Imagining the unseen
There is no doubt that the long canvas of The Troubadour among the Nuns, much coveted by the French merchant Adolphe Goupil, represents one of Domenico Morelli’s most original visions. The compositional slant of the scene is new and the subject has not been executed before, breaking away from the convent interiors of the time, as a comparison with the painting by Gioacchino Toma would show. Left unfinished, and now restored and exhibited for the first time since the beginning of the last century, the large canvas was started in August 1875. Morelli had discussed the representation of the nuns’ faces in his correspondence with the Belgian patron Isidore van Montenaeken.
If compared to the shy and pensive gazes of the nuns captured from life, whose reserved demeanour betrays an interest in the secular world, the preparatory studies for The Monks (or Good Friday) demonstrate an acquaintance with Baroque models and refer in particular to the mysticism of Francisco de Zurbarán’s figures.

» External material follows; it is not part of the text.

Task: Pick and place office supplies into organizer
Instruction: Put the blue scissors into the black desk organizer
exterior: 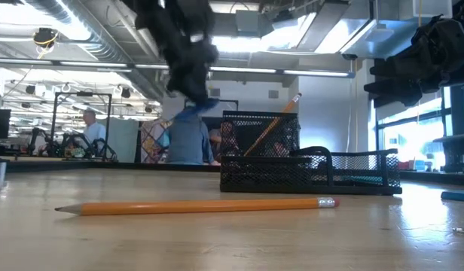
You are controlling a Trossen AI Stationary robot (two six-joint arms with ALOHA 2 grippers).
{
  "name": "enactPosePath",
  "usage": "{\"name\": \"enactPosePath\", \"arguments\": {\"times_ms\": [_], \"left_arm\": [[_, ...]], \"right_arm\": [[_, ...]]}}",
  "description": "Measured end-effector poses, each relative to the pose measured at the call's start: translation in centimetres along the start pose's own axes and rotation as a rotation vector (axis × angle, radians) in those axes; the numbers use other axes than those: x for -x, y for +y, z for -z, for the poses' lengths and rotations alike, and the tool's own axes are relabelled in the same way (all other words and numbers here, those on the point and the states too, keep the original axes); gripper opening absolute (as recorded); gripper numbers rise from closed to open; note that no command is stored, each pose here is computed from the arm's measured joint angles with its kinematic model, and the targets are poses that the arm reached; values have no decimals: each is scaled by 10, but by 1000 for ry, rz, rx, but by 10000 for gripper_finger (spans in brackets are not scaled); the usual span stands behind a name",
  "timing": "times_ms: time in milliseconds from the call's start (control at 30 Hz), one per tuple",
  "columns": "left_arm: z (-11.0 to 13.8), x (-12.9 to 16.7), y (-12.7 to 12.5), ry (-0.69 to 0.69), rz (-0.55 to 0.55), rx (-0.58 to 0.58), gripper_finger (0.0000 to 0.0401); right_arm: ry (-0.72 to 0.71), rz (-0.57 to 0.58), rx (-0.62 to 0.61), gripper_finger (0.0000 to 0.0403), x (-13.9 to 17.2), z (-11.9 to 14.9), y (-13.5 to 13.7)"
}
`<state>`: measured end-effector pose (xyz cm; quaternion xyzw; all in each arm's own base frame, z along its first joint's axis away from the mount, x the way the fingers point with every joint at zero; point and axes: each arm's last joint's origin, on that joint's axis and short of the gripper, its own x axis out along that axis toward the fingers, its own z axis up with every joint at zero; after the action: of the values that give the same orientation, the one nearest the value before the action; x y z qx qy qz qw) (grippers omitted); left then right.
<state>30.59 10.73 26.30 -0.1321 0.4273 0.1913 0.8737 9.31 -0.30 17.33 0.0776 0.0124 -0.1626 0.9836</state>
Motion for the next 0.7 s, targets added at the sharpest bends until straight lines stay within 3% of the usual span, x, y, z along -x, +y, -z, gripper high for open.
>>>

On the other hand, the drawings with Female Figures for the canvas depicting The Exit from the Church, which has not reached us, show a more rapid and nervous stroke, similar to some sheets by Giuseppe De Nittis.
The making of the painting The Obsessed also involved assiduous preparation, as documented by a nucleus of around seventy sheets executed between 1873 and 1876. In addition to studies of the scene as a whole, Morelli isolates groups of figures and single figures whose exasperated gestures reflect the inner torment of a suffering humanity. Francesco Paolo Michetti would not have forgotten this in his large painting of The Cripples (1900).
Towards the end of the century, the figure of Christ appears more and more frequently depicted within natural scenery rendered by the sketches in evanescent forms within a luminous palette and with flowing brushstrokes, similar to landscape watercolours. A pictorial genre that attracted Morelli from the beginning of the penultimate decade of the 19th century, when around ninety wooden panels were used to document the coast south of Naples, experienced through the eyes of a landscape artist on the Grand Tour.